### Information shown:
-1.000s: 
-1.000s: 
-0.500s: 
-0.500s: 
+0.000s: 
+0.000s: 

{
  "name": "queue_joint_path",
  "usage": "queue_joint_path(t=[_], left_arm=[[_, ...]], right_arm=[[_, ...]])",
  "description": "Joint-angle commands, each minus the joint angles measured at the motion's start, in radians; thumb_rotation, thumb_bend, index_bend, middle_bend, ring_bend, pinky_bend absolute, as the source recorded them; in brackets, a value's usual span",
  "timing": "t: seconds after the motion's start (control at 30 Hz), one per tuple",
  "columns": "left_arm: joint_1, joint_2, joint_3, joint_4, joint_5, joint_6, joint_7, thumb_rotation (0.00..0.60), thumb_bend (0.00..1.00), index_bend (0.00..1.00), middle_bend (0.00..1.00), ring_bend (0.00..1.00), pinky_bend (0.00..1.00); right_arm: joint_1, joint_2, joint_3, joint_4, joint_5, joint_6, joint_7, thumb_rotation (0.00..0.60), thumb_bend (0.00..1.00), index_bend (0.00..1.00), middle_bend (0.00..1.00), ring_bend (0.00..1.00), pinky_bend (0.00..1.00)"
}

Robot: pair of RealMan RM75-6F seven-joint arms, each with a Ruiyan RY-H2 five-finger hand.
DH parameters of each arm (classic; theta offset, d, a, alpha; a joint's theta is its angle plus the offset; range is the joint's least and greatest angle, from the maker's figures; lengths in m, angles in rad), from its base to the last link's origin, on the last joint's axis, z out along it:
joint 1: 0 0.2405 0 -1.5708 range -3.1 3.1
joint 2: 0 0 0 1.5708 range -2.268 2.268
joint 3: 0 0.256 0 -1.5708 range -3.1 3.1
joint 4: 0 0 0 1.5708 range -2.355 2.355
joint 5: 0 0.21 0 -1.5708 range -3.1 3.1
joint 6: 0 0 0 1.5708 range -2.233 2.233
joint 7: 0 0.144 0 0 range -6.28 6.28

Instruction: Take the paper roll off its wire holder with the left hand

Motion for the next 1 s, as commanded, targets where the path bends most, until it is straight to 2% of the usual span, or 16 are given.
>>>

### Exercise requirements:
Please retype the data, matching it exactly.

### Answer for the task:
-1.000s: 
-1.000s: 
-0.500s: 
-0.500s: 
+0.000s: 
+0.000s: 

{
  "name": "queue_joint_path",
  "usage": "queue_joint_path(t=[_], left_arm=[[_, ...]], right_arm=[[_, ...]])",
  "description": "Joint-angle commands, each minus the joint angles measured at the motion's start, in radians; thumb_rotation, thumb_bend, index_bend, middle_bend, ring_bend, pinky_bend absolute, as the source recorded them; in brackets, a value's usual span",
  "timing": "t: seconds after the motion's start (control at 30 Hz), one per tuple",
  "columns": "left_arm: joint_1, joint_2, joint_3, joint_4, joint_5, joint_6, joint_7, thumb_rotation (0.00..0.60), thumb_bend (0.00..1.00), index_bend (0.00..1.00), middle_bend (0.00..1.00), ring_bend (0.00..1.00), pinky_bend (0.00..1.00); right_arm: joint_1, joint_2, joint_3, joint_4, joint_5, joint_6, joint_7, thumb_rotation (0.00..0.60), thumb_bend (0.00..1.00), index_bend (0.00..1.00), middle_bend (0.00..1.00), ring_bend (0.00..1.00), pinky_bend (0.00..1.00)"
}

Robot: pair of RealMan RM75-6F seven-joint arms, each with a Ruiyan RY-H2 five-finger hand.
DH parameters of each arm (classic; theta offset, d, a, alpha; a joint's theta is its angle plus the offset; range is the joint's least and greatest angle, from the maker's figures; lengths in m, angles in rad), from its base to the last link's origin, on the last joint's axis, z out along it:
joint 1: 0 0.2405 0 -1.5708 range -3.1 3.1
joint 2: 0 0 0 1.5708 range -2.268 2.268
joint 3: 0 0.256 0 -1.5708 range -3.1 3.1
joint 4: 0 0 0 1.5708 range -2.355 2.355
joint 5: 0 0.21 0 -1.5708 range -3.1 3.1
joint 6: 0 0 0 1.5708 range -2.233 2.233
joint 7: 0 0.144 0 0 range -6.28 6.28

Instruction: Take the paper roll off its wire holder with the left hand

Motion for the next 1 s, as commanded, targets where the path bends most, until it is straight to 2% of the usual span, or 16 are given.
>>>

The requested output is now complete.